### [Problem details]
Your output must be the lines below from the line containing "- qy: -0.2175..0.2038" to the line containing "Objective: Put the", both lines included, reproduced exactly and without pictures.

### [Given entries]

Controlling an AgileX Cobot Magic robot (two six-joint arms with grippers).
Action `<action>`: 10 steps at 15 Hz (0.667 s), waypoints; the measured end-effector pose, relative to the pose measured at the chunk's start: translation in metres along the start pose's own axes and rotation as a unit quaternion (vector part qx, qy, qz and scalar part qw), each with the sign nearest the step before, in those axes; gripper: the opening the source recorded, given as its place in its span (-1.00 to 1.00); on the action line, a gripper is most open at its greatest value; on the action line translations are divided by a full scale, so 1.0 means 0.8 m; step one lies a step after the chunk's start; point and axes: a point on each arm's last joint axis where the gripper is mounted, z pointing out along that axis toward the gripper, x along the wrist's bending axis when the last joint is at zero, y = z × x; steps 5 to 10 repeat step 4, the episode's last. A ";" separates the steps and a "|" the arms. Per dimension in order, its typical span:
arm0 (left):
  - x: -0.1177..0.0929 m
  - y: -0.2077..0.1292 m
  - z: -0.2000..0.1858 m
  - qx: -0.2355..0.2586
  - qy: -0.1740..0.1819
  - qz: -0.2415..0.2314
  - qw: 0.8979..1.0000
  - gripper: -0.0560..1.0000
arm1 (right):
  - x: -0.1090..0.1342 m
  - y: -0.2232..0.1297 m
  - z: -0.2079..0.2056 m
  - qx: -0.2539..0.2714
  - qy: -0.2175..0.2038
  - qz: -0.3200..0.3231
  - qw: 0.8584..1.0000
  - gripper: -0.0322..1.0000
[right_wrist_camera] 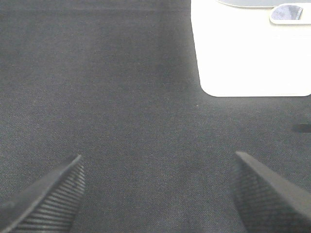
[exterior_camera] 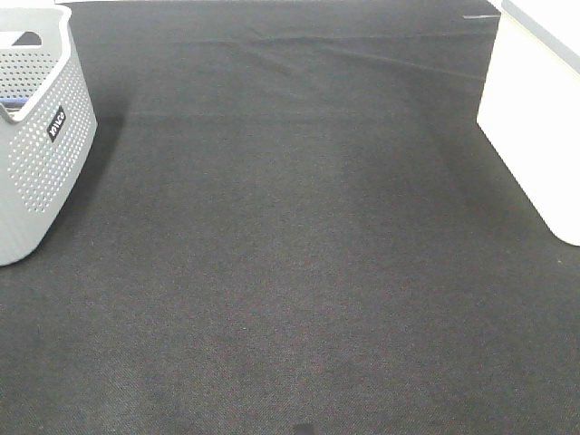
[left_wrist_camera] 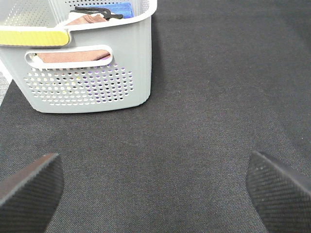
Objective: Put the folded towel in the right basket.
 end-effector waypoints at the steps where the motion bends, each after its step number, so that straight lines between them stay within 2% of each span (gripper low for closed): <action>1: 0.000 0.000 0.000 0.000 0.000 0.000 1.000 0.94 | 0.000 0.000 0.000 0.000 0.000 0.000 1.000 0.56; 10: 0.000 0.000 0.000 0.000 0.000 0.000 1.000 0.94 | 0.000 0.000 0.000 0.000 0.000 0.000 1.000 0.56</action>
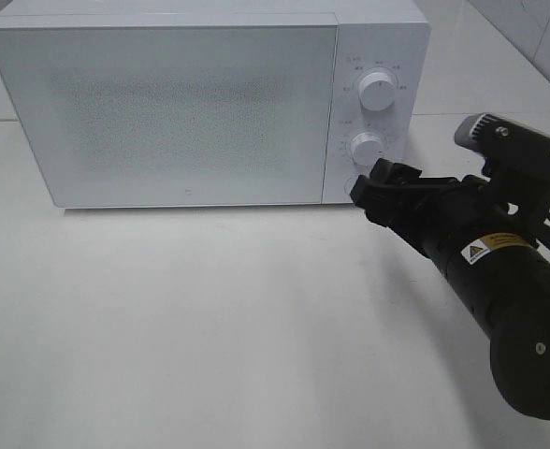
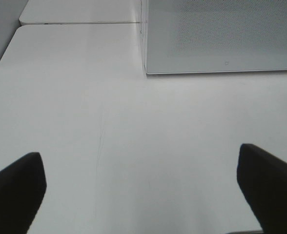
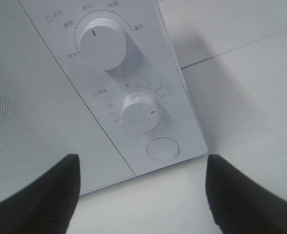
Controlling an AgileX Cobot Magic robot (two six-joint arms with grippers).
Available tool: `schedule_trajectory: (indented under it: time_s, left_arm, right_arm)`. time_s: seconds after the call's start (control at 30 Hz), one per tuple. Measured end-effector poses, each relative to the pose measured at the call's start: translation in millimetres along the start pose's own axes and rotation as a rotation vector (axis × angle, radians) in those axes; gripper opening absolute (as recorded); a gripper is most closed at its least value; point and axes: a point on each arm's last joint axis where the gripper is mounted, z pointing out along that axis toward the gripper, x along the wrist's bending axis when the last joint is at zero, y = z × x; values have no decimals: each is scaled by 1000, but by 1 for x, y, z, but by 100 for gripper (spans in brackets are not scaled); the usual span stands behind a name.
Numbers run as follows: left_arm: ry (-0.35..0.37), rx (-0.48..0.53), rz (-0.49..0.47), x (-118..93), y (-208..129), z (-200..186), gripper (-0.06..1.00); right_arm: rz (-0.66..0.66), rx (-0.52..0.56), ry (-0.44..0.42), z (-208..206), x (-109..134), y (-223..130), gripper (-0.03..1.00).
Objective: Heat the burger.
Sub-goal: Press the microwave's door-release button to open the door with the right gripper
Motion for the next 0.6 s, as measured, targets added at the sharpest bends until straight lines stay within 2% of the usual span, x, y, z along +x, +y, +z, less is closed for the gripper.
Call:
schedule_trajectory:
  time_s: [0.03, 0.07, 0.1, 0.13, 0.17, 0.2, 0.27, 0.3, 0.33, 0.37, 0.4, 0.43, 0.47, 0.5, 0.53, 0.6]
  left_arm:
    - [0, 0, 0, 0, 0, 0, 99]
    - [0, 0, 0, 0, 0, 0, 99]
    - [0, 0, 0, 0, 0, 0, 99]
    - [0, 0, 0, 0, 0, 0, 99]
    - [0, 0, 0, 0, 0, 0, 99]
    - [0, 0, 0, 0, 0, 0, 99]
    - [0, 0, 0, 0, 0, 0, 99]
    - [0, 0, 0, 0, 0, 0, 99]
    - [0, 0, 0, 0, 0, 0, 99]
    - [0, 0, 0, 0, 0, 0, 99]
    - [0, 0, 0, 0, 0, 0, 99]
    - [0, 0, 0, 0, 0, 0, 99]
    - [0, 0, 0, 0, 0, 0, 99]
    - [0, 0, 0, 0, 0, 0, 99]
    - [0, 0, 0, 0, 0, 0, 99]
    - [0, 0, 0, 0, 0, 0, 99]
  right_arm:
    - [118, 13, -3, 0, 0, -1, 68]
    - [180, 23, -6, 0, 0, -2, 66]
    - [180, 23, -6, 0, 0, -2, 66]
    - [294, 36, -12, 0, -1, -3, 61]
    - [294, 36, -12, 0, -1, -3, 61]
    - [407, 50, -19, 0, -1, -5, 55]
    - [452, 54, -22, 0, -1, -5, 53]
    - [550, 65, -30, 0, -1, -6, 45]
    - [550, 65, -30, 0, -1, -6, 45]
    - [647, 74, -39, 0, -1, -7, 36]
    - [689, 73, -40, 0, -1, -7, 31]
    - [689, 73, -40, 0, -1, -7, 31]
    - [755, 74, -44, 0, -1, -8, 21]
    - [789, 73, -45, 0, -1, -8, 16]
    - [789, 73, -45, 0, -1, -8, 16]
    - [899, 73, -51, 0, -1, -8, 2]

### [Exercise output]
  - qy: -0.2175..0.2038
  - qz: -0.3200..0.3231
  - qw: 0.8584..1.0000
  - gripper: -0.0322..1.0000
[right_wrist_camera] 
[exterior_camera] 
[left_wrist_camera] 
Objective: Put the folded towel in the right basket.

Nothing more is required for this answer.